Prompt: Could you set down exactly the lines of the data below, starting at the one that holds "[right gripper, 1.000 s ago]" and ending at the one that holds "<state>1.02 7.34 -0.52", both included, and only those?

↓↓↓

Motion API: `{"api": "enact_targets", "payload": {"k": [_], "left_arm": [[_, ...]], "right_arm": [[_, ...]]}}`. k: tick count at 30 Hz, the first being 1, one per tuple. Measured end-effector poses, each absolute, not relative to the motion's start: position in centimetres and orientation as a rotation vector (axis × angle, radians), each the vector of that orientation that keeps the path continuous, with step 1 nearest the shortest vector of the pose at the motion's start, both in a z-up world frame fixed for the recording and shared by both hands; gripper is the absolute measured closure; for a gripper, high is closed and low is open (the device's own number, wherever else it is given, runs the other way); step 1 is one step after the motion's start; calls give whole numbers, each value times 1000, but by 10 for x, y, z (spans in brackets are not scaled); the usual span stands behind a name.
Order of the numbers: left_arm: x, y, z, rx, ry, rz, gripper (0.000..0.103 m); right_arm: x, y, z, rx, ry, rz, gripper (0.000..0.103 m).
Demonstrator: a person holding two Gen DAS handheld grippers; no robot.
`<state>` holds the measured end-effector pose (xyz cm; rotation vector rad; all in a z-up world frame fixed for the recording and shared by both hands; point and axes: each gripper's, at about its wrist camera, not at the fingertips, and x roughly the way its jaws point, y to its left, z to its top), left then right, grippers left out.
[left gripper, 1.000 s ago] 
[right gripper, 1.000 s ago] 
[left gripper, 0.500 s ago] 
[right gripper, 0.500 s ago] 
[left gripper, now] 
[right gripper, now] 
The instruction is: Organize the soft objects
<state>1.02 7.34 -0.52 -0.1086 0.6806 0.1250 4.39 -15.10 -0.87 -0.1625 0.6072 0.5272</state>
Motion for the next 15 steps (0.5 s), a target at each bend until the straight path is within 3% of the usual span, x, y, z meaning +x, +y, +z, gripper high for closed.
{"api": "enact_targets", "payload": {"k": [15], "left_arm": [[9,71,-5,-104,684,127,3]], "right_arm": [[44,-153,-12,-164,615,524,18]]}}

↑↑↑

Task result:
[right gripper, 1.000 s ago] 
[left gripper, 0.500 s ago] 
[right gripper, 0.500 s ago] 
[left gripper, now] 
[right gripper, now] 
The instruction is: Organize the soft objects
<state>1.02 7.34 -0.52 -0.1086 0.6806 0.1250 4.39 -15.10 -0.87 -0.1625 0.6072 0.5272</state>

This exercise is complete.